La tarde del segundo día, cuando nos aproximábamos a tierra y distinguí la línea de la costa bajo una tenue franja de niebla, el corazón empezó a palpitarme con fuerza; casi habíamos llegado. Había pasado la mayor parte del viaje meditando; lo que hiciera a partir de ese momento dependía de que el mensajero de Londres hubiera llegado. Y era el momento de mantener otra conversación con Jerome. Una pregunta que había procurado no hacerme en aquellos dos últimos días acudió a la superficie de mi mente: ¿seguirían sanos y salvos Mark y Alice?

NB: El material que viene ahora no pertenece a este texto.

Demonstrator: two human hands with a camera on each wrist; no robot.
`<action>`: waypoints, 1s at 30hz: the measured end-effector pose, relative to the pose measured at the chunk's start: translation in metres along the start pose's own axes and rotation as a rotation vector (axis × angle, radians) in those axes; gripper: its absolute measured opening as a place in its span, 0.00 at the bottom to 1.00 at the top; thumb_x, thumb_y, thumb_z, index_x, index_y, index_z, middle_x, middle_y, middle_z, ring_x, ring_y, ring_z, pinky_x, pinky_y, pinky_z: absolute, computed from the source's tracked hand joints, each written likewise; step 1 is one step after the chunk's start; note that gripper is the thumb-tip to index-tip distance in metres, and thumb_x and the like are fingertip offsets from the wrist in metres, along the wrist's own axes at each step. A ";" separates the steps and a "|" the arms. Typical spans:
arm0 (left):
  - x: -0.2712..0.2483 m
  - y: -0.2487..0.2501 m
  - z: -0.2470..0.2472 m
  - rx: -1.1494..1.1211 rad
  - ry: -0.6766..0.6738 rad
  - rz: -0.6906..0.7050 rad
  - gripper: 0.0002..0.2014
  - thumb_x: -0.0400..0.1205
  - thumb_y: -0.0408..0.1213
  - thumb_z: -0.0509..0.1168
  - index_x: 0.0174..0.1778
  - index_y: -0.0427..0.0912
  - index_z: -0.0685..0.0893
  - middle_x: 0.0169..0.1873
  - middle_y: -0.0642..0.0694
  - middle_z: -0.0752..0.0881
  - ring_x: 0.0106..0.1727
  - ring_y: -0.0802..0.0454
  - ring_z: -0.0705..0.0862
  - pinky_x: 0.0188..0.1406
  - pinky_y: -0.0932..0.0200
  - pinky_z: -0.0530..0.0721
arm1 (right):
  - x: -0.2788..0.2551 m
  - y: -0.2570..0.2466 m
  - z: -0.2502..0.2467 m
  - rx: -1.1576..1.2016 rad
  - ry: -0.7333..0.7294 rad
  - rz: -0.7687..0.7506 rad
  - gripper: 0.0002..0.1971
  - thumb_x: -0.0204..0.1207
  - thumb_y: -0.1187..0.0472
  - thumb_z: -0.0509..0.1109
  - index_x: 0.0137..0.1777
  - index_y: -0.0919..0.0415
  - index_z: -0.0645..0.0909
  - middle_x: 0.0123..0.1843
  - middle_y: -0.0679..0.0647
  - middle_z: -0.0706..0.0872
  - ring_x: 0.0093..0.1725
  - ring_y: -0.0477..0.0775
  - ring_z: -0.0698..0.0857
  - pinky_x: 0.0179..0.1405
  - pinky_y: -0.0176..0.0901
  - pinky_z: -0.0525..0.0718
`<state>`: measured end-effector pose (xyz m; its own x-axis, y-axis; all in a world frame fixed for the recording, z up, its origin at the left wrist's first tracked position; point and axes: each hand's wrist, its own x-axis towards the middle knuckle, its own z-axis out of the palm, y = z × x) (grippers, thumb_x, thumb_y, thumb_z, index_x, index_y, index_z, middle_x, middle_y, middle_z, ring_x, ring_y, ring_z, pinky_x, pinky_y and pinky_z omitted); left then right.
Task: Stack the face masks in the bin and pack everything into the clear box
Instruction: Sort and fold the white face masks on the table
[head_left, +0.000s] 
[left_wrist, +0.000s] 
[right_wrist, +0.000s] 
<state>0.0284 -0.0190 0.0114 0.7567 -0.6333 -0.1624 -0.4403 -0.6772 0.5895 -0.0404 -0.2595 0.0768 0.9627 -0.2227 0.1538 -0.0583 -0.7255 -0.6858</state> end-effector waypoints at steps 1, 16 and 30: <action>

Cuando enfilamos el canal de la marisma y empezamos a deslizamos hacia el muelle de Scarnsea, la niebla apenas permitía ver nada. El patrón me preguntó tímidamente si podía coger una pértiga y ayudarlo a mantener el barco alejado de la orilla, cosa que hice. Hubo un par de ocasiones en que casi nos quedamos atascados en el espeso y pegajoso lodo, al que afluían pequeños riachuelos de nieve derretida. El patrón me ayudó a poner pie a tierra y me dio las gracias por mi ayuda; puede que empezara a tener una opinión algo mejor de al menos un hereje reformista.